Requirement:
Leave out the pictures, and quote exactly the lines running from the one with "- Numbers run" through the last line of the entries below.

----- Supplied entries -----

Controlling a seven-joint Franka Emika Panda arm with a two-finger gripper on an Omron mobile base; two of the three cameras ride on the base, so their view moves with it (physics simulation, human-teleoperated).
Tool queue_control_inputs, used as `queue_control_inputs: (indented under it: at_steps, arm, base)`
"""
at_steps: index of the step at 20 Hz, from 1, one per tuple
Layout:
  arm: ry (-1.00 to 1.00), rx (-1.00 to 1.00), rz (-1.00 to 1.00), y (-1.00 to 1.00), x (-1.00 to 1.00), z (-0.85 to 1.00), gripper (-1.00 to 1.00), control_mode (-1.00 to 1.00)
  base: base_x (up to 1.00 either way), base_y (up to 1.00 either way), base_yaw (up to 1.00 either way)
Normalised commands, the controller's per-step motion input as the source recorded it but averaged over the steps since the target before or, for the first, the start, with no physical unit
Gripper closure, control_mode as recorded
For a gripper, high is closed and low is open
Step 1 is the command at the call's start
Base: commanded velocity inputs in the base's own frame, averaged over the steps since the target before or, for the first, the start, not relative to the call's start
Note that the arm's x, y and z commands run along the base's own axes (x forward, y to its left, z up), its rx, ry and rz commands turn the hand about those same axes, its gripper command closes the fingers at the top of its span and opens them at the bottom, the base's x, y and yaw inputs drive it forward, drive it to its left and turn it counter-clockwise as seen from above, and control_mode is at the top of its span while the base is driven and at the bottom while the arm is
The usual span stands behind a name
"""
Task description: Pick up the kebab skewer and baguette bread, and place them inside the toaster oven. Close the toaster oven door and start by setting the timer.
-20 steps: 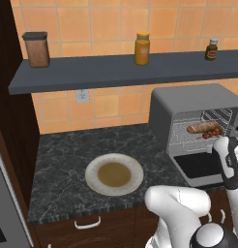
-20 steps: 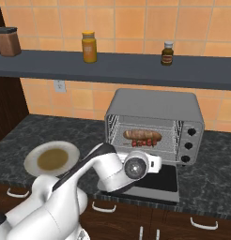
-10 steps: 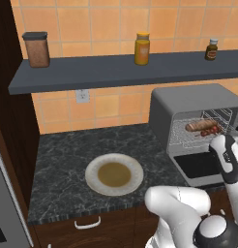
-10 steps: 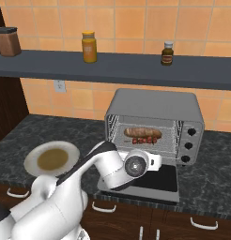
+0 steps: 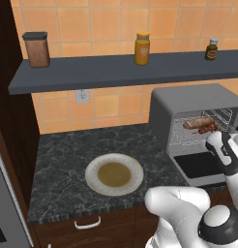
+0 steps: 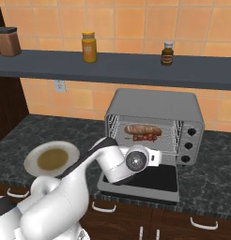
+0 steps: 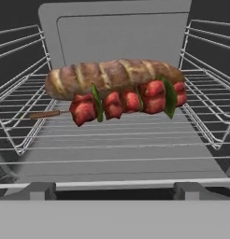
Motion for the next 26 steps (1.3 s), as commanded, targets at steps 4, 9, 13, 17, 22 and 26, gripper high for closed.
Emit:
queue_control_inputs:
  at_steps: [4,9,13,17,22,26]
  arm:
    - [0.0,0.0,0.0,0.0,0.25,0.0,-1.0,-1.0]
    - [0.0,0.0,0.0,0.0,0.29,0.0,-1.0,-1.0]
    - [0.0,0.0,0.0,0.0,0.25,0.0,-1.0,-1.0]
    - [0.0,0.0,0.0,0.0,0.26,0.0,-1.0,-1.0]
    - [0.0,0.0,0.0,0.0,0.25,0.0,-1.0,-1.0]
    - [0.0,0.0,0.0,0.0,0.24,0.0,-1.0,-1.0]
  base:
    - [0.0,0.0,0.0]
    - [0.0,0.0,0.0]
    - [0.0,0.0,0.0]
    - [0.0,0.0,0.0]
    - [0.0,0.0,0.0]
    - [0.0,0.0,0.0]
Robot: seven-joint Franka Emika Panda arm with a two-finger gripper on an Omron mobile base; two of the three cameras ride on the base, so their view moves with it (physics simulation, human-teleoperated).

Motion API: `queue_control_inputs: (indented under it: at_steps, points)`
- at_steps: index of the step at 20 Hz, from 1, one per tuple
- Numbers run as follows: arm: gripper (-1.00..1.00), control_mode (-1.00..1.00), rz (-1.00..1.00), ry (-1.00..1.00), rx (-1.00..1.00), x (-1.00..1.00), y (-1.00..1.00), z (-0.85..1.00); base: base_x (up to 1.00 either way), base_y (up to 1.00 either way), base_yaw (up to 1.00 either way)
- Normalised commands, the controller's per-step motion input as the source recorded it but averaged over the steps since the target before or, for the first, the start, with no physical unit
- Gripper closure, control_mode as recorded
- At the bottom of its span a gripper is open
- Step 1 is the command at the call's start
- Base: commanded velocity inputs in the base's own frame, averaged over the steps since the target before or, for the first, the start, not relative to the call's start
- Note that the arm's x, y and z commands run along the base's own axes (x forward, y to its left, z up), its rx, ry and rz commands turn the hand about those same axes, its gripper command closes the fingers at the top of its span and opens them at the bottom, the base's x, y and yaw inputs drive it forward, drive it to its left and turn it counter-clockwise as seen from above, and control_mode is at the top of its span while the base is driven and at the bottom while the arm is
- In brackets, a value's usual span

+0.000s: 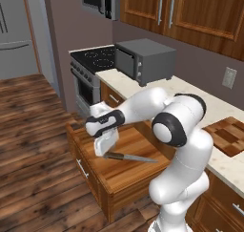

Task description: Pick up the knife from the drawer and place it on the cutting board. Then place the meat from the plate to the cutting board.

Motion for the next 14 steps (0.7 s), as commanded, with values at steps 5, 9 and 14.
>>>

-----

Answer box:
- Numbers run as follows: arm: gripper (-1.00..1.00), control_mode (-1.00..1.00), rz (-1.00..1.00), ry (-1.00..1.00), rx (-1.00..1.00), x (-1.00..1.00), y (-1.00..1.00), z (-0.85..1.00); base: base_x (up to 1.00 either way), base_y (up to 1.00 either way), base_yaw (up to 1.00 either way)
- Normalised commands, the controller's per-step motion input as the source recorded it but averaged over the steps since the target before or, for the first, the start, with no physical unit
- Gripper closure, control_mode as recorded
- At the bottom of its span a gripper is open
- Step 1 is the command at the call's start
- Base: commanded velocity inputs in the base's own frame, averaged over the steps since the target before or, for the first, the start, not relative to the call's start
- Note that the arm's x, y and z commands run along the base's own axes (x forward, y to its left, z up), its rx, ry and rz commands turn the hand about those same axes, its gripper command closes the fingers at the top of its span and opens them at the bottom, the base's x, y and yaw inputs drive it forward, drive it to its left and turn it counter-clockwise as seen from above, and control_mode is at the top of its span while the base is driven and at the bottom while the arm is
- In brackets, a value's usual span

+0.000s: 

Task description: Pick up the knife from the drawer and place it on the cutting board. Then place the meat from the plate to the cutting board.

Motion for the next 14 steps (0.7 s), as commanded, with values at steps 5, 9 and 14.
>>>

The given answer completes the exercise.